EXERCISE GOAL:
Give back all the data below exactly as it is shown.
*** COLLECTED DATA ***
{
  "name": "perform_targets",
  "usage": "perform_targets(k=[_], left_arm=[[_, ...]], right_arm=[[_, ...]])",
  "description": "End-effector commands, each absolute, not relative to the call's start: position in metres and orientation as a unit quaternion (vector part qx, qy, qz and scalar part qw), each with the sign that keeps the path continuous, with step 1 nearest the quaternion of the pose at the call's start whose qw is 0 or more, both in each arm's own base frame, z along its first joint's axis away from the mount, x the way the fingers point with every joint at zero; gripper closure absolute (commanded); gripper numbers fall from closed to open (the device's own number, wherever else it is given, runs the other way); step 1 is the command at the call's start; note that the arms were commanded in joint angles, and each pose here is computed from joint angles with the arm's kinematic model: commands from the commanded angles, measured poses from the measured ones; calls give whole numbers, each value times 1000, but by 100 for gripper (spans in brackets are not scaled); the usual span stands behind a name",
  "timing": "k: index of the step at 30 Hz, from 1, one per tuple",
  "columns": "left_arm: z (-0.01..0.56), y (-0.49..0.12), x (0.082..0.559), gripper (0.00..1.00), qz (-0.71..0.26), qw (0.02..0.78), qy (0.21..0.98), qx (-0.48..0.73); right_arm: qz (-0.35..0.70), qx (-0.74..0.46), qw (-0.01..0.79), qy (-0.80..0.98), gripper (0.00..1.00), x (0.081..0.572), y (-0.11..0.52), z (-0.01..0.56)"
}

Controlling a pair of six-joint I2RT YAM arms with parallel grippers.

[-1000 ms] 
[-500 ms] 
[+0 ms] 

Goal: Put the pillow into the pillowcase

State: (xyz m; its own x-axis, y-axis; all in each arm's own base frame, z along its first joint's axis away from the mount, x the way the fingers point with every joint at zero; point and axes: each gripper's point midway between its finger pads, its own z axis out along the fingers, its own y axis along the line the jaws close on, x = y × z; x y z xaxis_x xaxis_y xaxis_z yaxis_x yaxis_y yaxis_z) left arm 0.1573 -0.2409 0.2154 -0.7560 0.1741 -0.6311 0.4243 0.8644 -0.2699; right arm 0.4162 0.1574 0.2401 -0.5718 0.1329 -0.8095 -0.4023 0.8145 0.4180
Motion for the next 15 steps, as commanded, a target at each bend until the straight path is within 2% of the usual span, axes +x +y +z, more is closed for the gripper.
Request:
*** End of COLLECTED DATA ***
EXERCISE ANSWER:
{
  "name": "perform_targets",
  "usage": "perform_targets(k=[_], left_arm=[[_, ...]], right_arm=[[_, ...]])",
  "description": "End-effector commands, each absolute, not relative to the call's start: position in metres and orientation as a unit quaternion (vector part qx, qy, qz and scalar part qw), each with the sign that keeps the path continuous, with step 1 nearest the quaternion of the pose at the call's start whose qw is 0 or more, both in each arm's own base frame, z along its first joint's axis away from the mount, x the way the fingers point with every joint at zero; gripper closure absolute (commanded); gripper numbers fall from closed to open (the device's own number, wherever else it is given, runs the other way); step 1 is the command at the call's start; note that the arms were commanded in joint angles, and each pose here is computed from joint angles with the arm's kinematic model: commands from the commanded angles, measured poses from the measured ones; calls give whole numbers, each value times 1000, but by 100 for gripper (spans in brackets are not scaled); the usual span stands behind a name",
  "timing": "k: index of the step at 30 Hz, from 1, one per tuple",
  "columns": "left_arm: z (-0.01..0.56), y (-0.49..0.12), x (0.082..0.559), gripper (0.00..1.00), qz (-0.71..0.26), qw (0.02..0.78), qy (0.21..0.98), qx (-0.48..0.73); right_arm: qz (-0.35..0.70), qx (-0.74..0.46), qw (-0.01..0.79), qy (-0.80..0.98), gripper (0.00..1.00), x (0.081..0.572), y (-0.11..0.52), z (-0.01..0.56)"
}

Controlling a pair of six-joint I2RT YAM arms with parallel grippers.

[-1000 ms] 
[-500 ms] 
[+0 ms] 

Goal: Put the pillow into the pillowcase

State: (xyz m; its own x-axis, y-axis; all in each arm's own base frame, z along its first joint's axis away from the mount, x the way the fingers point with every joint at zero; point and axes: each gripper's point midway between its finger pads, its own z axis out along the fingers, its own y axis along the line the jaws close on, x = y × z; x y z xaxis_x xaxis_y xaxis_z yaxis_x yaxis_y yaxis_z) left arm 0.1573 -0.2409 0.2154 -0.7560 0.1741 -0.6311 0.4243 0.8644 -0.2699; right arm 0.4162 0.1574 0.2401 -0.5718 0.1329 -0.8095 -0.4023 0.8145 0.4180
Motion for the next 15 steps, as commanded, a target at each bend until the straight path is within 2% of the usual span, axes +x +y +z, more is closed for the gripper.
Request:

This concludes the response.